++++ Dataset section

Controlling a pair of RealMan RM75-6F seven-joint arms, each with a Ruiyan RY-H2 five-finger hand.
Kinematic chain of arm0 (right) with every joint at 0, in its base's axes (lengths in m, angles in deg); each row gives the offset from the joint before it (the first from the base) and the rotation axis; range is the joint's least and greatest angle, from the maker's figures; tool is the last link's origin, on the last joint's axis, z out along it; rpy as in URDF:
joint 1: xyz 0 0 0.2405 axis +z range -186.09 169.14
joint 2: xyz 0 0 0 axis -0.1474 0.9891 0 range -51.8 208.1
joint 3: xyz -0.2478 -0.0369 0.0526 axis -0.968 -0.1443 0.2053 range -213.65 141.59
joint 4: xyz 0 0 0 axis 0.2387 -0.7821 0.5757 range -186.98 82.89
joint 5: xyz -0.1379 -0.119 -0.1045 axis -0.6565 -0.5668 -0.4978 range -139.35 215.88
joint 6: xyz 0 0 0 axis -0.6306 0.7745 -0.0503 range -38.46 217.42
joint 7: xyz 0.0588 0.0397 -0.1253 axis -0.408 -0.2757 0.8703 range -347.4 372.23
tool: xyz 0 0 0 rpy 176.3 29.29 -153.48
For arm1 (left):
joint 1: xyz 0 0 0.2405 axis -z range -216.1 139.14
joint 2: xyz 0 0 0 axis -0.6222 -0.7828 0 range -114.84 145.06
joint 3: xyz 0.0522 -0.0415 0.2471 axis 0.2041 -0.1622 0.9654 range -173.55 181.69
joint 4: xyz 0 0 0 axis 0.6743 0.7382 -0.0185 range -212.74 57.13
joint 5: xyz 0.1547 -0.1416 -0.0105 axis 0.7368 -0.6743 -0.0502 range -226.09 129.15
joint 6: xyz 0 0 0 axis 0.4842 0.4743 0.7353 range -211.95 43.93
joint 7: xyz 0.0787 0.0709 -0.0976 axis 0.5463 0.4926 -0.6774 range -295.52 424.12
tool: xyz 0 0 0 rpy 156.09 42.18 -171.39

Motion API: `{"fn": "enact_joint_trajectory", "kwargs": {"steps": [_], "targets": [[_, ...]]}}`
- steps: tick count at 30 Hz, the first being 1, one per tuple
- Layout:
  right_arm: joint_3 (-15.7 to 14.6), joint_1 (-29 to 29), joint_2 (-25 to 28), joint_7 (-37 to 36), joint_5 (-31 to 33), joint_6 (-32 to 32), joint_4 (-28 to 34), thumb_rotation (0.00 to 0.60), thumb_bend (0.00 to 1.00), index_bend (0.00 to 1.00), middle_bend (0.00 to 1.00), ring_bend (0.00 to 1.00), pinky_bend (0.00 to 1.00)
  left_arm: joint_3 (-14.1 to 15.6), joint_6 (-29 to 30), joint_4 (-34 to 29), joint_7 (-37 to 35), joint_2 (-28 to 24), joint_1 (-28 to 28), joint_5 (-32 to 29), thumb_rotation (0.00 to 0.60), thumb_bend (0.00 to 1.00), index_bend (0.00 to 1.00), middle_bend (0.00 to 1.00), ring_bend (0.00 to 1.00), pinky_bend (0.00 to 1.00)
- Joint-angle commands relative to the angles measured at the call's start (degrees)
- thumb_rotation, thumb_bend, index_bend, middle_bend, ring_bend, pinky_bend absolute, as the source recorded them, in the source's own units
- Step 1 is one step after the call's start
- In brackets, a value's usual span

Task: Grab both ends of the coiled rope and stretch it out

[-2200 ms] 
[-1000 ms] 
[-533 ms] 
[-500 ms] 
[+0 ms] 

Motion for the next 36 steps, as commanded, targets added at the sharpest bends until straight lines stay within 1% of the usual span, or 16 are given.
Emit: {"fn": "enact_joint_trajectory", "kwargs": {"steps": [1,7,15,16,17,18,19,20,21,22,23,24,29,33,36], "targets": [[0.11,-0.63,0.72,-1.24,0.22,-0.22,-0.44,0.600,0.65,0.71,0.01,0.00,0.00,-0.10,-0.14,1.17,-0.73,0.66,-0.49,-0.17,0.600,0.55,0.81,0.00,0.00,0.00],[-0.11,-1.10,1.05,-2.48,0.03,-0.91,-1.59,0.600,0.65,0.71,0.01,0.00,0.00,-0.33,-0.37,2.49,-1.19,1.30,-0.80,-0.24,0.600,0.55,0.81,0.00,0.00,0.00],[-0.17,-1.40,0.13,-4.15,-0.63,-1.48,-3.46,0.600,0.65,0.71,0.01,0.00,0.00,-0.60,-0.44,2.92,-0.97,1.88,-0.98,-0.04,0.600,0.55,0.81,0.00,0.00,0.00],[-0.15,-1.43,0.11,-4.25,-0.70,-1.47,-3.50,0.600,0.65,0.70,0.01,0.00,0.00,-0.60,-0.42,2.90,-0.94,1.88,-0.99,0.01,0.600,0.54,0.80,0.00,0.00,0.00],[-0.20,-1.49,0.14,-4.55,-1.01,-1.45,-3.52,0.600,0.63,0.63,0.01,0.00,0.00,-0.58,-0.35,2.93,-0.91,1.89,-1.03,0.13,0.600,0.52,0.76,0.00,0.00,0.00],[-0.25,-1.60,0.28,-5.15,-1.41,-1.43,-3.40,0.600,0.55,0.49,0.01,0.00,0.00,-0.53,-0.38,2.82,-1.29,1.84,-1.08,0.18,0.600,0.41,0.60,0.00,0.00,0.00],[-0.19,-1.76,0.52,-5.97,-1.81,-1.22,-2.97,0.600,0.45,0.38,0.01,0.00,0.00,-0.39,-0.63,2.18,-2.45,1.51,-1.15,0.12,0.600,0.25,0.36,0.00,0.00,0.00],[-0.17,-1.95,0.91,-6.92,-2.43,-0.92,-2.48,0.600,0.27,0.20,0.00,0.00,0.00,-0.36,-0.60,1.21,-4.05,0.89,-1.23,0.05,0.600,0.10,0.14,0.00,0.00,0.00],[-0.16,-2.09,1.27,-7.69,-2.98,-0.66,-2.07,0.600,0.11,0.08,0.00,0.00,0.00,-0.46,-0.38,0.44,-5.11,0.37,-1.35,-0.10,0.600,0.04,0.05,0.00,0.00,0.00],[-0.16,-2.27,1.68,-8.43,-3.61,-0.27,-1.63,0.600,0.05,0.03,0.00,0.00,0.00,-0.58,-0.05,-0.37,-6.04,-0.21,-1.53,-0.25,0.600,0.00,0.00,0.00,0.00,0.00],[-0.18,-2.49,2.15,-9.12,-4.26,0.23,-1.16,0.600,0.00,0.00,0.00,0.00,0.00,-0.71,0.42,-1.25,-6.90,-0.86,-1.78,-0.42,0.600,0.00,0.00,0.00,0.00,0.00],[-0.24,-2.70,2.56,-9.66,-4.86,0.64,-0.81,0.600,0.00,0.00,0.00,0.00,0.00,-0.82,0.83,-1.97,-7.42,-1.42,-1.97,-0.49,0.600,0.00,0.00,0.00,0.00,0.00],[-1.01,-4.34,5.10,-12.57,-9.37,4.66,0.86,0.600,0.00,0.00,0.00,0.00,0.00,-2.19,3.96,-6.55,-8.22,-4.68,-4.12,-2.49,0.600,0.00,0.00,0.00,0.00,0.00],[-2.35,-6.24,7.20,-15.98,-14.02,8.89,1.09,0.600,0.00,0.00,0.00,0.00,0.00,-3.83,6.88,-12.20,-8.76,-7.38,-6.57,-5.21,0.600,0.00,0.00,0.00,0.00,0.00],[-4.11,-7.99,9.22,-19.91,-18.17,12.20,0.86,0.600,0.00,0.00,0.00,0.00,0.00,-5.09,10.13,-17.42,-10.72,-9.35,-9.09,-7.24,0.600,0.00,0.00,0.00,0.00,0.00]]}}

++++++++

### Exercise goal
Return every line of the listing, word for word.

### Your solution
Controlling a pair of RealMan RM75-6F seven-joint arms, each with a Ruiyan RY-H2 five-finger hand.
Kinematic chain of arm0 (right) with every joint at 0, in its base's axes (lengths in m, angles in deg); each row gives the offset from the joint before it (the first from the base) and the rotation axis; range is the joint's least and greatest angle, from the maker's figures; tool is the last link's origin, on the last joint's axis, z out along it; rpy as in URDF:
joint 1: xyz 0 0 0.2405 axis +z range -186.09 169.14
joint 2: xyz 0 0 0 axis -0.1474 0.9891 0 range -51.8 208.1
joint 3: xyz -0.2478 -0.0369 0.0526 axis -0.968 -0.1443 0.2053 range -213.65 141.59
joint 4: xyz 0 0 0 axis 0.2387 -0.7821 0.5757 range -186.98 82.89
joint 5: xyz -0.1379 -0.119 -0.1045 axis -0.6565 -0.5668 -0.4978 range -139.35 215.88
joint 6: xyz 0 0 0 axis -0.6306 0.7745 -0.0503 range -38.46 217.42
joint 7: xyz 0.0588 0.0397 -0.1253 axis -0.408 -0.2757 0.8703 range -347.4 372.23
tool: xyz 0 0 0 rpy 176.3 29.29 -153.48
For arm1 (left):
joint 1: xyz 0 0 0.2405 axis -z range -216.1 139.14
joint 2: xyz 0 0 0 axis -0.6222 -0.7828 0 range -114.84 145.06
joint 3: xyz 0.0522 -0.0415 0.2471 axis 0.2041 -0.1622 0.9654 range -173.55 181.69
joint 4: xyz 0 0 0 axis 0.6743 0.7382 -0.0185 range -212.74 57.13
joint 5: xyz 0.1547 -0.1416 -0.0105 axis 0.7368 -0.6743 -0.0502 range -226.09 129.15
joint 6: xyz 0 0 0 axis 0.4842 0.4743 0.7353 range -211.95 43.93
joint 7: xyz 0.0787 0.0709 -0.0976 axis 0.5463 0.4926 -0.6774 range -295.52 424.12
tool: xyz 0 0 0 rpy 156.09 42.18 -171.39

Motion API: `{"fn": "enact_joint_trajectory", "kwargs": {"steps": [_], "targets": [[_, ...]]}}`
- steps: tick count at 30 Hz, the first being 1, one per tuple
- Layout:
  right_arm: joint_3 (-15.7 to 14.6), joint_1 (-29 to 29), joint_2 (-25 to 28), joint_7 (-37 to 36), joint_5 (-31 to 33), joint_6 (-32 to 32), joint_4 (-28 to 34), thumb_rotation (0.00 to 0.60), thumb_bend (0.00 to 1.00), index_bend (0.00 to 1.00), middle_bend (0.00 to 1.00), ring_bend (0.00 to 1.00), pinky_bend (0.00 to 1.00)
  left_arm: joint_3 (-14.1 to 15.6), joint_6 (-29 to 30), joint_4 (-34 to 29), joint_7 (-37 to 35), joint_2 (-28 to 24), joint_1 (-28 to 28), joint_5 (-32 to 29), thumb_rotation (0.00 to 0.60), thumb_bend (0.00 to 1.00), index_bend (0.00 to 1.00), middle_bend (0.00 to 1.00), ring_bend (0.00 to 1.00), pinky_bend (0.00 to 1.00)
- Joint-angle commands relative to the angles measured at the call's start (degrees)
- thumb_rotation, thumb_bend, index_bend, middle_bend, ring_bend, pinky_bend absolute, as the source recorded them, in the source's own units
- Step 1 is one step after the call's start
- In brackets, a value's usual span

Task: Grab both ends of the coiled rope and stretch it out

[-2200 ms] 
[-1000 ms] 
[-533 ms] 
[-500 ms] 
[+0 ms] 

Motion for the next 36 steps, as commanded, targets added at the sharpest bends until straight lines stay within 1% of the usual span, or 16 are given.
Emit: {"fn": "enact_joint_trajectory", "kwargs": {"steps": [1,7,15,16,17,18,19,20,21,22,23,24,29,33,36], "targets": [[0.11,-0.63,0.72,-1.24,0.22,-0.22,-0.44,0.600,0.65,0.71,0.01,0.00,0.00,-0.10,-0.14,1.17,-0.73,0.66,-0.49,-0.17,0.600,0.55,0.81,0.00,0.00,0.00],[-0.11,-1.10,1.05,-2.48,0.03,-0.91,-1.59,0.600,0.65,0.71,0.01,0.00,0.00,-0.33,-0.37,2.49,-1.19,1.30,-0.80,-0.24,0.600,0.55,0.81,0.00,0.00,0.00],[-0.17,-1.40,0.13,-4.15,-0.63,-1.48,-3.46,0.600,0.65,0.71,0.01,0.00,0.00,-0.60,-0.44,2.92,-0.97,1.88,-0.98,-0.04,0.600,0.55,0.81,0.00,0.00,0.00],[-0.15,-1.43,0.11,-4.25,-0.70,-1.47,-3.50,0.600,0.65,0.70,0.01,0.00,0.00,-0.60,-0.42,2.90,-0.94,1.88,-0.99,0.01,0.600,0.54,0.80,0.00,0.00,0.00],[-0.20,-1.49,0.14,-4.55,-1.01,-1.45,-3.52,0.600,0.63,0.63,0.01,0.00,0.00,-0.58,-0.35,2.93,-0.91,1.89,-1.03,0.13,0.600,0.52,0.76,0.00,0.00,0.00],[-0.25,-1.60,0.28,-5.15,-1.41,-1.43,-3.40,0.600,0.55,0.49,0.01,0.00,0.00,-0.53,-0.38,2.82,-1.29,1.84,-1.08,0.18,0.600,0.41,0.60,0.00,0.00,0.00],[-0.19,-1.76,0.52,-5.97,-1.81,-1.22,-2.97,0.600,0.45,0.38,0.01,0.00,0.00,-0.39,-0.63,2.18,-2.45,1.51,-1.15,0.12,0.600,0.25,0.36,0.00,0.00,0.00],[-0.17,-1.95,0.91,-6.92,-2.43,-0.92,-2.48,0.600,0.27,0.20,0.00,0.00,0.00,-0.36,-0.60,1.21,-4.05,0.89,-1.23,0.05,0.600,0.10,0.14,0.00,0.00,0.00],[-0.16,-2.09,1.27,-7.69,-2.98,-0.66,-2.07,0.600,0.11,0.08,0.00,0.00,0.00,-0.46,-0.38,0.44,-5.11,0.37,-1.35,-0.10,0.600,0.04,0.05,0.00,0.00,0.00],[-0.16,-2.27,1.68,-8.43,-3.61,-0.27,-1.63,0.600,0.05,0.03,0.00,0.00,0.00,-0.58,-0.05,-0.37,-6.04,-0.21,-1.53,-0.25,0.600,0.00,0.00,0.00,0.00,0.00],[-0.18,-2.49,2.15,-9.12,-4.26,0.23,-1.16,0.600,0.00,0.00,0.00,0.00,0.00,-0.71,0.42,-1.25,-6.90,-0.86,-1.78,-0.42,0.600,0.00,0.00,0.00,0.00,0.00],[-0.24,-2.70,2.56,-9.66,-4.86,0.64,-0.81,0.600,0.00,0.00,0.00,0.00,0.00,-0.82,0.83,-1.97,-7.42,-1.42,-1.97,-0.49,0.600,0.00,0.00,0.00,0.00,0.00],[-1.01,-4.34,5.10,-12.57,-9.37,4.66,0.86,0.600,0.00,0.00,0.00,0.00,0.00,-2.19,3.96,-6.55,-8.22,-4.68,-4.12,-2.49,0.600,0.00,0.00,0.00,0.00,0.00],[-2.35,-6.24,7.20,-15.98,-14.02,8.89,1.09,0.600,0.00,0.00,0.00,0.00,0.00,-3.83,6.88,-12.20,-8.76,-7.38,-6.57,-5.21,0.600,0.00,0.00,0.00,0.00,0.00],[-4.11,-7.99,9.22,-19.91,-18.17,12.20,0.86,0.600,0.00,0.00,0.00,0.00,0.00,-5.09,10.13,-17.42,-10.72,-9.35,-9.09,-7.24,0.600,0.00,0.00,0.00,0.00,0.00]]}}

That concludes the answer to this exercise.